To investigate the benefits and outcome of gaming systems, research was conducted on 86-year-old woman, by Heidi Sugarman, Aviva Weisel-Eichler, Riki Brown and Arie Burstin in 2009. The patient had recently suffered from a stroke so was unable to walk without close supervision, due to poor balance and a tendency to fall. Beside standard physical therapy, the patient participated in four training sessions with the Wii Fit system; each training session included four different games for the treatment of her balance disorder. These training sessions were assessed using Berg Balance Scale (BBS), the Functional Reach and Lateral Reach tests, Timed Up & Go test (TUG), computerized post-urography, and the Short Feedback Questionnaire (SFQ).
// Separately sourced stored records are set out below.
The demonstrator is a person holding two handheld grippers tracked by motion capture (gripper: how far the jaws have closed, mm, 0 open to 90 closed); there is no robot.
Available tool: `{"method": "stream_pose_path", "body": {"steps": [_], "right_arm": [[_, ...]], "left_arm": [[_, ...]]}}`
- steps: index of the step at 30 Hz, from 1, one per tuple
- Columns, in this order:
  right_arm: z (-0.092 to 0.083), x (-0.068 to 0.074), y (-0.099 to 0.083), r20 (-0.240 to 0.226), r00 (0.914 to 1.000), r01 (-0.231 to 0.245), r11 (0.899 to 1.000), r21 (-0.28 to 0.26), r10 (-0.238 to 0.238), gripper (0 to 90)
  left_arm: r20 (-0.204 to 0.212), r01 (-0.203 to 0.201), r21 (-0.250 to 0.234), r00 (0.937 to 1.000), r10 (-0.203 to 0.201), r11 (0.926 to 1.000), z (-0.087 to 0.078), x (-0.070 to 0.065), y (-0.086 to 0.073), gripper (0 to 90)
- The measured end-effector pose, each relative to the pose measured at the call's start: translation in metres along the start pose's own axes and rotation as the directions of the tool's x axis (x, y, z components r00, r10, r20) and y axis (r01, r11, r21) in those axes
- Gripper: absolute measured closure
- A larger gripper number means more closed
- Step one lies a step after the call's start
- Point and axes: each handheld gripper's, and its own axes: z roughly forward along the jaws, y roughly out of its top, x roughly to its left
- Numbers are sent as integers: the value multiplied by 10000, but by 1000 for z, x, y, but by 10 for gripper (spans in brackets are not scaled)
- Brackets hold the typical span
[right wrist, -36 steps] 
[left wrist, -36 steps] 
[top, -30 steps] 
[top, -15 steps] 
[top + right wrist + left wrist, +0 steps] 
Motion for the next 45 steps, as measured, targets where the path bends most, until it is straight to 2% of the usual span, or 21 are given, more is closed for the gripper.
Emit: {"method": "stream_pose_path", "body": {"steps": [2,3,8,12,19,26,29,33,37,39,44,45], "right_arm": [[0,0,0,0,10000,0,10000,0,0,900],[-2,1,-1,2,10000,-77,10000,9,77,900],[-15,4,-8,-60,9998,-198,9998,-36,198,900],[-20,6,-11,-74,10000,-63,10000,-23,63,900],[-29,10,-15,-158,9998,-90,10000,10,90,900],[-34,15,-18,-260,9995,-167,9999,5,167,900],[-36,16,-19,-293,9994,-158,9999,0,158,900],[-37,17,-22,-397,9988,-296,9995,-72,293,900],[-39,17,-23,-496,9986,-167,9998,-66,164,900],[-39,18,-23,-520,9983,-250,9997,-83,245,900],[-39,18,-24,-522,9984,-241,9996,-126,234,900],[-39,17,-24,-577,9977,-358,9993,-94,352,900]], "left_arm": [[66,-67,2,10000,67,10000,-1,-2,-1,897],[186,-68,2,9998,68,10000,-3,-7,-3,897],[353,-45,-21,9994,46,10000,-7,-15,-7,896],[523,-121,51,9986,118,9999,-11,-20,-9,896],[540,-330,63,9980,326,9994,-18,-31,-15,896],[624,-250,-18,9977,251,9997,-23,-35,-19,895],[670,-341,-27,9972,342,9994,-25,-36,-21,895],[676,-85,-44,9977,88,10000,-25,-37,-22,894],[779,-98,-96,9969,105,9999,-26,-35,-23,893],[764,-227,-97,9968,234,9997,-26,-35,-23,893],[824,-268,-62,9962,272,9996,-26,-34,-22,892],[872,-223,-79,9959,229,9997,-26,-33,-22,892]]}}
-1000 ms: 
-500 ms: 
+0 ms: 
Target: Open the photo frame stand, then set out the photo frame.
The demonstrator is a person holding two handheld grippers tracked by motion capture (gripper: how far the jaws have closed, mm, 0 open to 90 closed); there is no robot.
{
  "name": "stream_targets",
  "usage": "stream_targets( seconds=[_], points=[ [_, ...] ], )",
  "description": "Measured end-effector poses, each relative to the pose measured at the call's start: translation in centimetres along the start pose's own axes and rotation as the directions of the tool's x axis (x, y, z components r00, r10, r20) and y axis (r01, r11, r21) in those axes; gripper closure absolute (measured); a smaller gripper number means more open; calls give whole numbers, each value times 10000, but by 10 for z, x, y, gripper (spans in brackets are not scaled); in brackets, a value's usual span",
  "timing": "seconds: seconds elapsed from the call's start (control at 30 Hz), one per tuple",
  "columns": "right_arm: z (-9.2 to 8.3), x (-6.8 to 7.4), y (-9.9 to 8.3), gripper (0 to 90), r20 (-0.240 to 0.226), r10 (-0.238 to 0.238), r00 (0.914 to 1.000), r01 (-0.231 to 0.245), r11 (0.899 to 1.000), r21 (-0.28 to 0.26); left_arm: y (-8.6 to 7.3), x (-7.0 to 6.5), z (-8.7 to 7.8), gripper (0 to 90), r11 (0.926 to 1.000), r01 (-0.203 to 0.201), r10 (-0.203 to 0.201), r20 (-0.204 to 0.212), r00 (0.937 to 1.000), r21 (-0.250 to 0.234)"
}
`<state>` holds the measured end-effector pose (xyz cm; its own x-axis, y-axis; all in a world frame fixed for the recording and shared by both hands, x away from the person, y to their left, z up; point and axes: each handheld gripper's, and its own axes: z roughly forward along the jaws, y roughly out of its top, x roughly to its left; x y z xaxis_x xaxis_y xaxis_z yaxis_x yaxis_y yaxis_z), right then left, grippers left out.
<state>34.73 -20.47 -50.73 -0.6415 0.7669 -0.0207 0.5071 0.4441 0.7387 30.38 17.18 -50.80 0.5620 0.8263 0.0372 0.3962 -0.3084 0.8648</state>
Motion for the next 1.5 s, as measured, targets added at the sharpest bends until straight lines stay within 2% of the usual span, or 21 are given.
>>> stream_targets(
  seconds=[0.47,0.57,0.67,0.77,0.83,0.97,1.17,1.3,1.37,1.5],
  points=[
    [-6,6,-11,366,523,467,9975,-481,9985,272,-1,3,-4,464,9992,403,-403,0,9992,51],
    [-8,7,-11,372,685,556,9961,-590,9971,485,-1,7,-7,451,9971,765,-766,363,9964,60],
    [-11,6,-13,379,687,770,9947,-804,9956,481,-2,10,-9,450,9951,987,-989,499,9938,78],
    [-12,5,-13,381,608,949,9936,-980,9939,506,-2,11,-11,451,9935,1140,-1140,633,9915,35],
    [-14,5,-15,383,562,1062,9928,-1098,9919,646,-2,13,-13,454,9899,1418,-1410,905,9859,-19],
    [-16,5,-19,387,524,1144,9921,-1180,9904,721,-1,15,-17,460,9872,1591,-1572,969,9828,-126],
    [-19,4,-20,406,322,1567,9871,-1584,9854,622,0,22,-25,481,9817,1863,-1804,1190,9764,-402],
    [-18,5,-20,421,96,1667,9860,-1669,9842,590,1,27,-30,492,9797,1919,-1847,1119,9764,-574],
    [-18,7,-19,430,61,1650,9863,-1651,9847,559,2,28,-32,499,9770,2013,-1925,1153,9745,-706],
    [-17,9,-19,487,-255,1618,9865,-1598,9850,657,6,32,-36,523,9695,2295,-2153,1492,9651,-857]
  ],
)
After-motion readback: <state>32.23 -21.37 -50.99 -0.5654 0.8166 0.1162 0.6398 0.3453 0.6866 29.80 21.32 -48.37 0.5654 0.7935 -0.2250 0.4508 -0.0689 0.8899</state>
At the end of the intervention, the result of these tests showed improved balance and self-confidence, this was also indicated by her ability to perform the various tasks without external support. However, concluding that gaming technology was purely the cause of the improvement is a biased approach in this study as there is no way know how much of this improvement was due to the intervention and how much to conventional therapy and natural recovery. Moreover, since it was a pilot study, only one subject was studied, the result of this study cannot be generalized to all the elderly population as individual difference exists amongst them. Subsequently, to combat these limitations a large scale full clinical trial should be conducted with a larger number of participant and a control group should be made so that we could study the contribution of gaming technology in the improvement.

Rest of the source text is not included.